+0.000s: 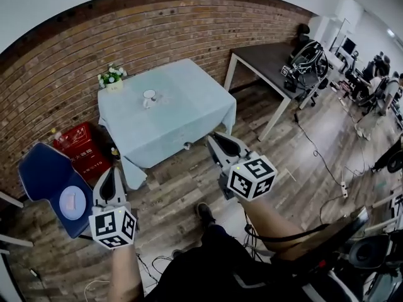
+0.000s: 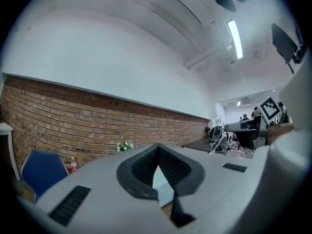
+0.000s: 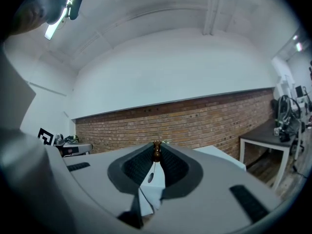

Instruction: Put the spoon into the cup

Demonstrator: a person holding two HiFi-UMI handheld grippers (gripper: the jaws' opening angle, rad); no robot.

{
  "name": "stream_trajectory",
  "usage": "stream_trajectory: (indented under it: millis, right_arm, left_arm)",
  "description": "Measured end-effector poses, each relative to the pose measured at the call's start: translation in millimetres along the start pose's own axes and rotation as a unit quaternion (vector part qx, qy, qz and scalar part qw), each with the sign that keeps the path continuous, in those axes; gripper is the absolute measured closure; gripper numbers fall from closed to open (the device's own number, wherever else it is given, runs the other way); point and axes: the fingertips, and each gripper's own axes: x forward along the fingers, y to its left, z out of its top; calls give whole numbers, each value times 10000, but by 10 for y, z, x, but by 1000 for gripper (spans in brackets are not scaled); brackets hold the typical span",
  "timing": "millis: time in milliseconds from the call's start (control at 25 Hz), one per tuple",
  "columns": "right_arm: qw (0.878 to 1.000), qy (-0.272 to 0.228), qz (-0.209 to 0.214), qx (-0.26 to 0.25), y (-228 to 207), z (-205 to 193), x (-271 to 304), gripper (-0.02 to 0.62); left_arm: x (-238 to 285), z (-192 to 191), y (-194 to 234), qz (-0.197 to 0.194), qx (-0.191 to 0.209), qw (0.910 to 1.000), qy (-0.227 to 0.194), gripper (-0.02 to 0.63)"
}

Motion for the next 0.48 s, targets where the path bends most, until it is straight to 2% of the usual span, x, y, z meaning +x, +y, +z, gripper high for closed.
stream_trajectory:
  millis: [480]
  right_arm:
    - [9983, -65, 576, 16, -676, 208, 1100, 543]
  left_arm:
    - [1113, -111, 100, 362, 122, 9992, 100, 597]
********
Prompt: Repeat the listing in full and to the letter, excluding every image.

Written reply:
+0.000s: 
+0.000s: 
+0.000s: 

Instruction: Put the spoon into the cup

Demonstrator: a person holding two HiFi-UMI handheld grippers (gripper: the jaws' opening angle, rad); no robot.

{
  "name": "stream_trajectory",
  "usage": "stream_trajectory: (indented under it: millis, right_arm, left_arm)",
  "description": "Measured end-effector poses, each relative to the pose measured at the call's start: translation in millimetres along the start pose's own axes and rotation as a unit quaternion (vector part qx, qy, qz and scalar part qw), each with the sign that keeps the path continuous, in those axes; gripper is the absolute measured closure; gripper numbers fall from closed to open (the device's own number, wherever else it is given, runs the other way); point and axes: the fingertips, and each gripper's own axes: x forward along the fingers, y to its left, z out of its top; calls give whole numbers, each value times 10000, but by 10 for y, z, x, but by 1000 for gripper (spans in brackets are not scaled); brackets hold the typical span",
  "timing": "millis: time in milliseconds from the call's start (control at 25 Hz), one per tuple",
  "columns": "right_arm: qw (0.878 to 1.000), qy (-0.272 to 0.228), qz (-0.209 to 0.214), qx (-0.26 to 0.25), y (-228 to 207), z (-205 to 193), x (-271 to 304), gripper (-0.02 to 0.62); left_arm: x (-238 to 285), z (-192 to 191), y (-194 to 234), qz (-0.197 to 0.194), qx (-0.191 to 0.209), qw (0.910 to 1.000), qy (-0.227 to 0.194), gripper (-0.02 to 0.63)"
}

Motion for the next 0.48 s, targets where the path bends most, until it is straight to 2% of the usual span, x, y, z meaning +x, +y, +z, gripper high for closed.
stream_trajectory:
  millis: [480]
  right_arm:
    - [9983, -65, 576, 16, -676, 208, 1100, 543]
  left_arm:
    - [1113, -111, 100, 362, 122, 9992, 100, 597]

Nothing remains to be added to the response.